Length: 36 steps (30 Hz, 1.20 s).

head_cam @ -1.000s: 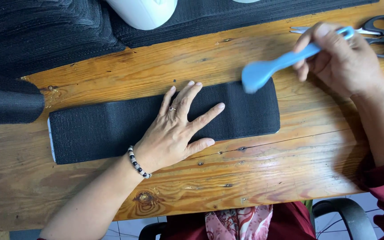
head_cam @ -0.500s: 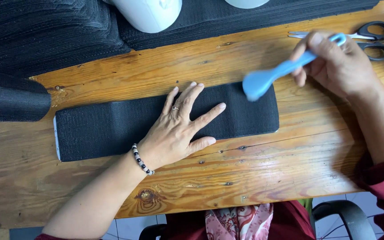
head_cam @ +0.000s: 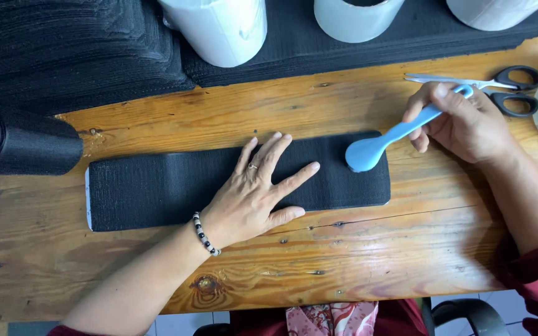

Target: Cutting a strip of black adhesive material, peeling its backing, and smoothing it onto a surface using a blue spatula

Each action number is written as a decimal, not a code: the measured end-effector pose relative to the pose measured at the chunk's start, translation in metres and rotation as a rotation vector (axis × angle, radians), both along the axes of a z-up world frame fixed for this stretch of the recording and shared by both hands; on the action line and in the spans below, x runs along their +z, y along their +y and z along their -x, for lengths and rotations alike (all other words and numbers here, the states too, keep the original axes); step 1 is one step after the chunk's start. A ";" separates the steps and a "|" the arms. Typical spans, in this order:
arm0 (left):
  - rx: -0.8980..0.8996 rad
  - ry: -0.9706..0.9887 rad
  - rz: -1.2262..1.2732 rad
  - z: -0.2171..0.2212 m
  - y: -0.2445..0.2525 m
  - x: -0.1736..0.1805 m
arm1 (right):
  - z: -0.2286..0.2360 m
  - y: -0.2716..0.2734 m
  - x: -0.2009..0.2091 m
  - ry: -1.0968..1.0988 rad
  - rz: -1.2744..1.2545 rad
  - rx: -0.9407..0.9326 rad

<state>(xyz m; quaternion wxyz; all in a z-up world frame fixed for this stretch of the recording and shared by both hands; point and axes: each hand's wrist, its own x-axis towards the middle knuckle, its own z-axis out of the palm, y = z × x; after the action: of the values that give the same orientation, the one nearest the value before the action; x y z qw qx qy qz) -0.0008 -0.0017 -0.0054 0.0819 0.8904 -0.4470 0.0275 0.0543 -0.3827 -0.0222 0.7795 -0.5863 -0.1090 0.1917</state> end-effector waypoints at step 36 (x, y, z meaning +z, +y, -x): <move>0.001 0.059 0.032 -0.004 0.004 0.006 | 0.010 0.000 0.003 0.099 0.091 0.120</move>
<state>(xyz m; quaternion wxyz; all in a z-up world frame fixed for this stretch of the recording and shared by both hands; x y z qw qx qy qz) 0.0028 0.0026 0.0009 0.1091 0.8897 -0.4432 0.0083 0.0441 -0.3822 -0.0196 0.7435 -0.6035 -0.0963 0.2714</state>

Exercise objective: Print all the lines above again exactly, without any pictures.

Solution to the exercise:
Length: 36 steps (30 Hz, 1.20 s).

head_cam @ -1.000s: 
head_cam @ -0.500s: 
head_cam @ +0.000s: 

Target: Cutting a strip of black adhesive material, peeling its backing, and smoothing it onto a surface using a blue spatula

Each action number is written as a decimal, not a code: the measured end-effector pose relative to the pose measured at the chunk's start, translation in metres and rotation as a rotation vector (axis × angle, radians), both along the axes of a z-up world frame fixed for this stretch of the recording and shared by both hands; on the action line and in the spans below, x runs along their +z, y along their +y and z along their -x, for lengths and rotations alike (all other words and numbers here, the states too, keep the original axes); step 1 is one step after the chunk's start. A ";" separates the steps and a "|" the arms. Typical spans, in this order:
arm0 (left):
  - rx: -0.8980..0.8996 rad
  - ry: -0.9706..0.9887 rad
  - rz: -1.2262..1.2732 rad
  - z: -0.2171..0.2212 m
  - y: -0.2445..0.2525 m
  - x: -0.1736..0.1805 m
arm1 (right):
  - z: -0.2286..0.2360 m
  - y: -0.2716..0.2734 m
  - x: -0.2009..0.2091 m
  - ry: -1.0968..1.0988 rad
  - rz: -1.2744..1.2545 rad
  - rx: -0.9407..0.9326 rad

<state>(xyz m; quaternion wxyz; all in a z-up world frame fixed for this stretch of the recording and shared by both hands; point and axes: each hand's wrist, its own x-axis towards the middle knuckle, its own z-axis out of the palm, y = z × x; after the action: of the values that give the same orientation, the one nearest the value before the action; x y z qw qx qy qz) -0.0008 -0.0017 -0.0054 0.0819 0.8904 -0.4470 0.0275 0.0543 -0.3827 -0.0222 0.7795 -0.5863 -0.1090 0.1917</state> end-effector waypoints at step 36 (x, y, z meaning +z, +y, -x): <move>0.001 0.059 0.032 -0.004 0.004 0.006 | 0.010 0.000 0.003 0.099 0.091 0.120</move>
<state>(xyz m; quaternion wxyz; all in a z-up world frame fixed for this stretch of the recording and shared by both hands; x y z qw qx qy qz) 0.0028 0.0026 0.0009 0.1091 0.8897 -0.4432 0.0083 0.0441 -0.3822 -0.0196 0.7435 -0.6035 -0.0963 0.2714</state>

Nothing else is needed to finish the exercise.